THE SCHOOL OF MATERIALS SCIENCE AND ENGINEERING

GEORGIA INSTITUTE OF TECHNOLOGY

Under the provisions of the regulations for the degree 

DOCTOR OF PHILOSOPHY 

on Tuesday, November 24, 2020

2:00 PM

via

BlueJeans Video Conferencing 

https://bluejeans.com/120252940/3244?src=calendarLink

will be held the

DISSERTATION PROPOSAL DEFENSE 

for

Daron Spence

“Understanding Heat Management Enabled by Silica Based Insulating Microstructures and Dielectric Mirrors ”

Committee Members:

Prof. Shannon Yee, Advisor, ME

Prof. Kyriaki Kalaitzidou, ME/MSE

Prof. Natalie Stingelin, ChBE/MSE

Prof. Baratunde Cola, ME/MSE

Jaswinder Sharma, Ph.D., Oak Ridge National Laboratory 

Abstract:

Due to increasing global temperatures, the energy used for space cooling in buildings will increase by 300% by 2050 and account for 13% of all electricity usage worldwide. Consequently, to meet global cooling demand, fossil fuels and refrigerants, which release carbon dioxide and volatile chemicals with large global warming potentials, will be used at higher rates.  This increase in greenhouse gas emissions thus results in a growing demand for space cooling. Several energy consumption models indicate the importance of reducing energy usage to slow the rate of global warming [1].  Improving the performance of conventional thermal materials can directly reduce the amount of energy required for space cooling by reducing the thermal load on buildings [2]. Therefore, the theoretical framework, synthesis and characterization of super insulating and low emissivity thermal materials will be critical in efforts to reduce these thermal loads.

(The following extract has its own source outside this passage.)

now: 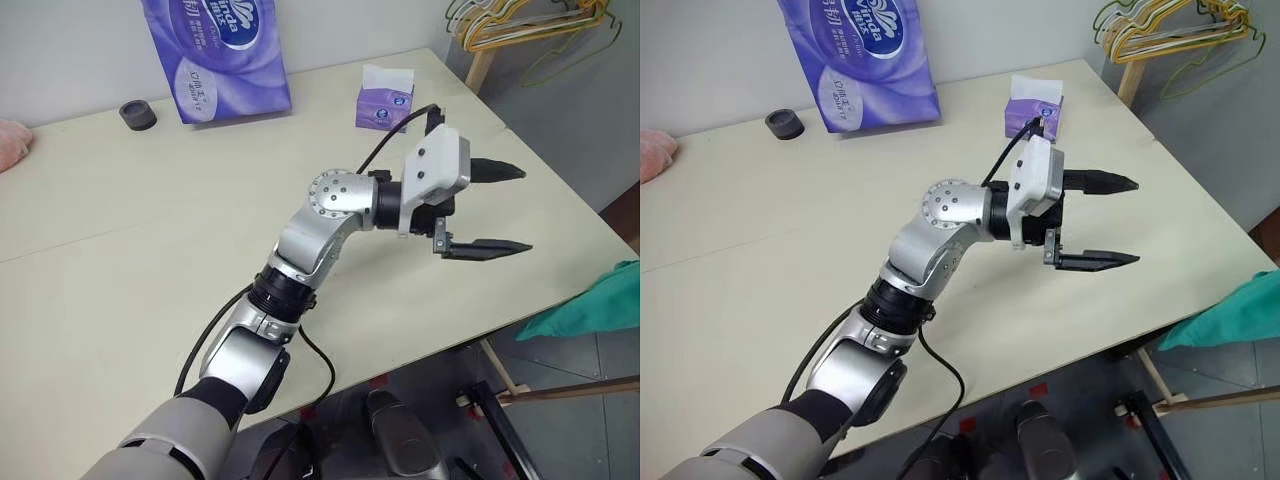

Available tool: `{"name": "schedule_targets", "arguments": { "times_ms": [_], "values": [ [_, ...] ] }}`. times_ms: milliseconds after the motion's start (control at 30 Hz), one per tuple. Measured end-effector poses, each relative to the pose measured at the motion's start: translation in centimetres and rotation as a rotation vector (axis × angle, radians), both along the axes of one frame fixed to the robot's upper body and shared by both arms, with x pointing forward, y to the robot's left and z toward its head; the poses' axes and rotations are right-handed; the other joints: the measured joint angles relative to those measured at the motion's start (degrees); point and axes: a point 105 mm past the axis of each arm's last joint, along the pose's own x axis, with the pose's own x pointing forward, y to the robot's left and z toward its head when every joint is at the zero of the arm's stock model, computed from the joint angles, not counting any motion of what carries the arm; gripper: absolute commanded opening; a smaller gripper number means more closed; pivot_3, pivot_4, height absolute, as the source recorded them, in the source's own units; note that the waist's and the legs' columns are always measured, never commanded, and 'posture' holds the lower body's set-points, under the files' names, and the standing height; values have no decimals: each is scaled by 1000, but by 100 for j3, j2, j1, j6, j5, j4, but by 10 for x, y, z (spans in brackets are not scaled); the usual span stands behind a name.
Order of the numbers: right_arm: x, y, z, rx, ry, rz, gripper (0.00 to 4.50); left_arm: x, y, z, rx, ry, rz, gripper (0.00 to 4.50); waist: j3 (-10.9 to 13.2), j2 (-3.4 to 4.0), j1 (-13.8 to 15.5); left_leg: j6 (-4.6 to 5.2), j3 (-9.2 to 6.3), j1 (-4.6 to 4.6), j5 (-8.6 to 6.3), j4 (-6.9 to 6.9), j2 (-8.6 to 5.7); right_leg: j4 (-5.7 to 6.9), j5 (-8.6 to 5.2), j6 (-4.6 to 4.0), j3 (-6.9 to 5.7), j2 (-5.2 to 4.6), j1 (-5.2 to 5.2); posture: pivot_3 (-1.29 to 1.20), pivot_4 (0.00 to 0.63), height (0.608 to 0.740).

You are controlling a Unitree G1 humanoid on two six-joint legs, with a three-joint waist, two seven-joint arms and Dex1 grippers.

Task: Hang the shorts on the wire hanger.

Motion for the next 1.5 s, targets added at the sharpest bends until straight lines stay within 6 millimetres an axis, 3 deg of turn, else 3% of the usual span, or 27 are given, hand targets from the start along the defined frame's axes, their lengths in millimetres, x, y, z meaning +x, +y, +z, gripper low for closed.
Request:
{"name": "schedule_targets", "arguments": {
  "times_ms": [133,267,433,633,733,867,1000,1100,1333,1500],
  "values": [
    [1,7,-8,-56,51,28,4475,6,3,6,-22,7,29,4500,-1,1,20,0,0,-4,0,1,0,-1,0,0,1,0,-2,-376,193,740],
    [7,19,-3,-121,34,71,4475,11,7,6,-24,9,57,4500,-5,7,18,-3,-1,-17,2,11,0,13,4,2,1,-1,-19,-358,185,740],
    [21,46,-2,-194,21,175,4475,20,17,8,-29,-1,110,4500,-11,17,21,-1,-4,-22,1,36,0,26,9,7,0,-1,-20,-325,171,740],
    [39,84,17,-317,-73,303,4475,34,30,14,-55,-12,218,4500,-23,29,110,9,-8,-26,-1,79,0,35,27,20,-3,-2,-26,-251,146,740],
    [50,98,14,-340,-100,360,4475,45,45,12,-69,0,309,4500,-73,30,184,9,-10,-27,0,79,0,41,42,-3,-3,-4,-30,-203,134,740],
    [68,123,-10,-319,-117,474,4475,70,77,2,-78,36,528,4500,-161,4,304,1,-4,-39,5,81,-1,94,46,-9,2,-9,-72,-149,118,740],
    [94,150,-45,-253,-174,605,4475,106,143,-27,-119,179,917,4500,-268,-9,443,-4,-11,-33,8,82,8,116,51,-17,-7,-20,-81,-82,102,740],
    [112,164,-75,-223,-182,681,4475,117,194,-55,-166,288,1189,4500,-325,-28,598,-6,-12,-32,10,85,8,119,61,-33,-23,-25,-80,-51,93,740],
    [133,207,-123,-142,-201,895,4475,101,281,-130,-241,411,1746,4500,-480,-99,1079,-15,-36,-33,15,87,13,114,81,-60,-77,-46,-81,4,82,740],
    [138,223,-137,-96,-204,940,4475,87,307,-153,-240,451,1869,4500,-552,-128,1435,-37,-78,-35,40,87,9,113,96,-85,-122,-50,-72,32,77,740]
  ]
}}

The theoretical framework that predicts the effective thermal conductivity (ETC) of super-insulating hollow silica particles (HSPs) in a binary matrix is first presented. Discussion of the framework is followed by the synthesis process needed to achieve the designated particle parameters. Additionally, electromagnetic properties of thin-films are presented to inform the design parameters for dielectric mirrors. I propose four areas to contribute to scientific knowledge of these materials. First, I propose a parametric study to investigate the physical parameters that govern the effective thermal conductivity of HSPs. Second, I propose the thermal assessment of a ternary composite material with interstitial fillers in between particle clusters. Third, I propose the means for characterizing the mechanism and degree of switchability achieved by polymer dielectric mirrors used to variably reflect solar radiation over a tunable range. Lastly, I propose a novel in-situ technique to characterize the dielectric mirror’s thermal conductivity and chemical state as a function of switching degrees. The proposed work will provide a deeper understanding of the relationship between HSP design and performance and provide necessary information to further develop the foundation of switchable dielectric mirrors used for dynamic thermal radiation management.